Moving higher on the bed, she looks at me, and says, “Okay.”

“Are you sure?”

“No, but it’s got to be better than living with this alone.” When she filed the report with the police last night, she told them the story, but I know she left out the gory details. She’s supposed to go back to discuss with a female officer today, so maybe this will help her clear the way to talk about it later.
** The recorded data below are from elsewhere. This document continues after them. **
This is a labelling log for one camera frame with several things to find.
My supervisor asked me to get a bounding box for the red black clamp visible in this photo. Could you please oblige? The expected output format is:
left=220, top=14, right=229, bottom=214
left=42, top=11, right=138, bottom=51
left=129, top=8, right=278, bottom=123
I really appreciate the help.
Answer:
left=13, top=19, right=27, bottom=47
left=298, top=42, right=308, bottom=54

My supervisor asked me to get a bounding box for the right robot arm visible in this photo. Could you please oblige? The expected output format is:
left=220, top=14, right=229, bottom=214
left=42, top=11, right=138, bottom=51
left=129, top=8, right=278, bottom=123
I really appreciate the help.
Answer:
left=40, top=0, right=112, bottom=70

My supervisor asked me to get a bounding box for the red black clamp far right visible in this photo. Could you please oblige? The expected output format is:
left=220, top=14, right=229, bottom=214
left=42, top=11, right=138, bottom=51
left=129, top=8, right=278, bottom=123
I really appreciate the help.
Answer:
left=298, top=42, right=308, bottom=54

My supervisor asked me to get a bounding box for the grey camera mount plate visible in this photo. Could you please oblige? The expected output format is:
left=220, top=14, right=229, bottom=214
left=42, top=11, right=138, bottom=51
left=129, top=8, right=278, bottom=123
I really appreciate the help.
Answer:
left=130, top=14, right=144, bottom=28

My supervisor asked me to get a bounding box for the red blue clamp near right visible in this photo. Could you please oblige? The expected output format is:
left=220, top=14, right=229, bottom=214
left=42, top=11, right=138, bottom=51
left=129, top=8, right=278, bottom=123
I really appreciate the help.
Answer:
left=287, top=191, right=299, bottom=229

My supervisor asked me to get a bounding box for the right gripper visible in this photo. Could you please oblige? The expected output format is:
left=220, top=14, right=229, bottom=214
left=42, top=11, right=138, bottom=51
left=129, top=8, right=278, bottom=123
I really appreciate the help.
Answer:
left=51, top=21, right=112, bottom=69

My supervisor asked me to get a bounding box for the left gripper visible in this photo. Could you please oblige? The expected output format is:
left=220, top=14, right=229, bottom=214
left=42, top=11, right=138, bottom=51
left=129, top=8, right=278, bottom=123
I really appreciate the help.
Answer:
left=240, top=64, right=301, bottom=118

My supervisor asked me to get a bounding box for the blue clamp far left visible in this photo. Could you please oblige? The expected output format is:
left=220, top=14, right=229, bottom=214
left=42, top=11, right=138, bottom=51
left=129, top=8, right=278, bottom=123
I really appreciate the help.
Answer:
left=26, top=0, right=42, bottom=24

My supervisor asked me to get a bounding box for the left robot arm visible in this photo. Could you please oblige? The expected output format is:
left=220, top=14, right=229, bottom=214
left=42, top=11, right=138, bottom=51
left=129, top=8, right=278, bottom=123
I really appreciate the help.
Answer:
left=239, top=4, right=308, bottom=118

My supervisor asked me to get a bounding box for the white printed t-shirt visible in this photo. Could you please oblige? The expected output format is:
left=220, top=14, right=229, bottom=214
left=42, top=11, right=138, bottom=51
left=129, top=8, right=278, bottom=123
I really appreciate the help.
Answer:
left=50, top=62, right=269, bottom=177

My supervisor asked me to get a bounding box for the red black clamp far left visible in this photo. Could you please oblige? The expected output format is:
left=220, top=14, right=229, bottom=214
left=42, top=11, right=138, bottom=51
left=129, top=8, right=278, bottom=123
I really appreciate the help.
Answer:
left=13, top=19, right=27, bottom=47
I lie on my side, resting my head on her lap, and take over staring at the ceiling so she doesn’t feel like she’s in a spotlight or under interrogation.

Delving inward, the window to her soul closes, her eyes losing the smile she had moments earlier, as she shares her story. “Car seats . . . Toyota Camry . . . Shower and hair clip . . . Brown. Yellow. Boss . . . I was standing there while they stared at me. Slapped for smarting back and then . . . X marks the spot . . . When it was over, my hair was yanked until I was standing, my head tilted back farther than I thought it should go. He,” she stammers, then swallows hard. “He said if I told anyone that he would cut the crow from my chest before killing me.”

I thought I was prepared.

I wasn’t.

I want to throw up. I want to kill. I want to obliterate anything that monster has ever touched.

Stella takes my hand and tries to unfurl my fisted fingers. “I love you, Rivers.” Under her soft confession, my eyes find hers, and she says, “I remember thinking I could handle death because it had to be easier than living without you.” Holding her hand over the top of the shirt where her tattoo is on her skin, she adds, “You were always with me. You have always been the inner strength I couldn’t see but felt. I felt you at that moment, that moment when I realized I never listened. I assumed the worst of the best person I knew.”

“You were so angry when I showed up. You said you were caught off guard, but something between then and now changed.”

“When I was dropped off at my car, all my will to survive drained away. I realized it wouldn’t matter if he killed me or not. Either way, I lost you.” Her fingers run through my hair, soothing my head. “All it took was you showing back up to make me realize I was never going to be whole without you. So you see? You’re not just my next step, Rivers. You’re the only step worth taking.”